To bring the idea to life, Zulu turned to Spark Innovations for the preliminary design of the Tough Turban. It features emerging technologies in protective gear such as impact-hardening non-Newtonian foam, 3D printed chainmail, and a composite fabric used in bulletproof clothing. Full design considerations for the prototype have been opened and posted online, allowing any manufacturer in the world to access the virtual blueprint to make their version of a reinforced turban for riders in their region. Details are available on a specially created mini-site to support the Tough Turban concept at: ToughTurban.com
“We welcome the opportunity to share our experience in creating protective gear to develop a turban application,” says Chris Pearen, Design Director at Spark Innovations. “Working with a Sikh consultant, we learned about warrior culture and created a chainmail-like matrix that could be incorporated into the traditional feel of a turban. Just seeing how committed the riders are to the prototype is certainly inspiring! “
COLLABORATION WITH THE ONTARIO SIKH MOTORCYCLE CLUB
Pfaff Harley-Davidson and Zulu Alpha Kilo acknowledge that the Tough Turban is still in the early stages of development, so they have partnered with the Sikh Motorcycle Club of Ontario to test and improve the design elements.

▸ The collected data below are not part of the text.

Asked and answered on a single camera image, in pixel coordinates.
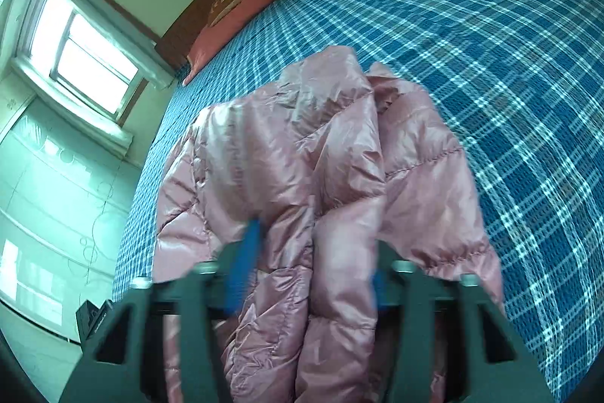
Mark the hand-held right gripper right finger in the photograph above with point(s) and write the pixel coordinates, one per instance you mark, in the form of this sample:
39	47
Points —
396	289

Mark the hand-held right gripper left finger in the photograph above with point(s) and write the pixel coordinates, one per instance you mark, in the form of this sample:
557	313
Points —
245	261

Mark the pink down jacket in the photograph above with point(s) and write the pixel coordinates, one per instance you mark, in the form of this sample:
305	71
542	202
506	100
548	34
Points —
330	171

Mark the wardrobe with patterned glass doors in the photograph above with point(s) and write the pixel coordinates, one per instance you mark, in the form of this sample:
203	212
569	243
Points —
52	204

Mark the pale green curtain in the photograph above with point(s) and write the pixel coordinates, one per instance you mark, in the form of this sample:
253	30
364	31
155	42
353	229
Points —
71	110
108	20

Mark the bed with blue plaid sheet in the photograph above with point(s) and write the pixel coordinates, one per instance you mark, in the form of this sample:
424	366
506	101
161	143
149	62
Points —
495	77

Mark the wooden headboard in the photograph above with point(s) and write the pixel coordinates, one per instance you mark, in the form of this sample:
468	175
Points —
188	20

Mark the brown patterned pillow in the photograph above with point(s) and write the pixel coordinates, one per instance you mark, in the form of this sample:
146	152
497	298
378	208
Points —
227	0

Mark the window with white frame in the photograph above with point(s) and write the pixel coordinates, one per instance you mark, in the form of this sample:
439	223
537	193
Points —
80	49

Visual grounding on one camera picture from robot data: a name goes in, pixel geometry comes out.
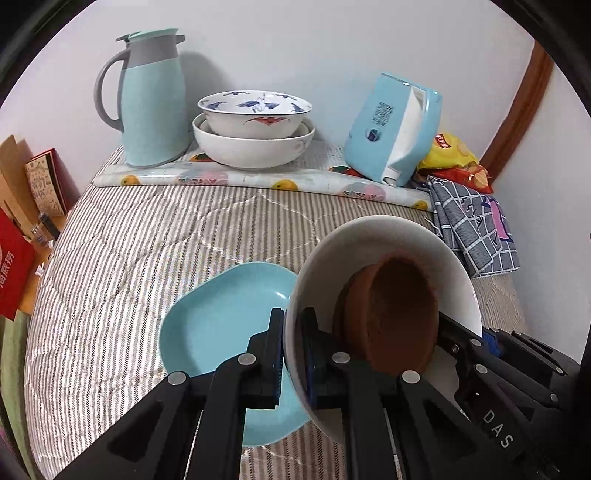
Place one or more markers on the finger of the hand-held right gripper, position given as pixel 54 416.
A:
pixel 461 334
pixel 493 344

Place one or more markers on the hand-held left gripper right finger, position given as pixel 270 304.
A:
pixel 314 374

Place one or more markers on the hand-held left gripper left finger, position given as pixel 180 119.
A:
pixel 272 364

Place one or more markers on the small brown dish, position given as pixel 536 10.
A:
pixel 401 314
pixel 345 314

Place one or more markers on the light blue square plate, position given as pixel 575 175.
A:
pixel 217 318

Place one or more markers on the plain white bowl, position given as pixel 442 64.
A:
pixel 392 235

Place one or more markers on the grey checked cloth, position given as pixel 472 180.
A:
pixel 475 230

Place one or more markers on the red chips bag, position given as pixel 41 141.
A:
pixel 475 177

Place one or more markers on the yellow chips bag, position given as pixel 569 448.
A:
pixel 450 152

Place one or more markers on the fruit print plastic mat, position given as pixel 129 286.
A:
pixel 207 177

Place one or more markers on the large white porcelain bowl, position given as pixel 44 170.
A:
pixel 249 154

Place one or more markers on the light blue tissue box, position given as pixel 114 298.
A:
pixel 374 138

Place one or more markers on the blue patterned porcelain bowl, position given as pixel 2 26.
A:
pixel 249 124

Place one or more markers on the green cloth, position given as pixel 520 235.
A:
pixel 11 369

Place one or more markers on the red paper bag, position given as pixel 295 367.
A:
pixel 18 267

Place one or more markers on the light blue thermos jug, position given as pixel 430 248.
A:
pixel 152 115

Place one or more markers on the patterned flat box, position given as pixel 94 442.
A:
pixel 46 184

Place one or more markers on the brown gift boxes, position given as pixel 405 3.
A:
pixel 14 175

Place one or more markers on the brown wooden door frame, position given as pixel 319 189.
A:
pixel 531 106

Inclusion of all Sikh cyclists has yet to be achieved across Canada. Helmet exemptions were first granted to turban-wearing motorcyclists in British Columbia and Manitoba in 1999. About 20 years later, in the fall of 2018, Ontario passed Bill 194, which exempted Sikh motorcyclists from Ontario helmet laws. However, all other provinces in the country have not adopted similar legislation.
“Our members want the freedom of being able to travel from coast to coast in turbans,” says Jagdeep Singh, spokesman for the Sikh Motorcycle Club of Ontario. “We welcome the freedom to ride message promoting the Tough Turban, however, for now, it remains strictly a concept. The idea needs to be further developed and tested for practical daily use. “
“Meanwhile, Sikhs should have the same freedoms to travel in Saskatchewan, Quebec and the eastern provinces. We appreciate the support to fight for these more inclusive rights and the ability to expand the benefits that come from the charity attractions run by our club. “
The Sikh Motorcycle Club considers motorcycling to be both a hobby and a means to have a positive impact. At the start of COVID-19 last year, the Ontario chapter only made nine motorcycle trips to 35 different first aid sites to recognize the efforts of frontline workers. The club also distributed thousands of meals to vulnerable families affected by the pandemic and held protests in support of farmers’ rights in India. In the past, the club has also held attractions to fight cancer, as well as to support people with diabetes and substance abuse problems.
Safety concerns are most frequently cited in discussions of helmet exemptions, but 22 years of riding with turbans has produced precisely zero fatalities among Canadian Sikh motorcyclists.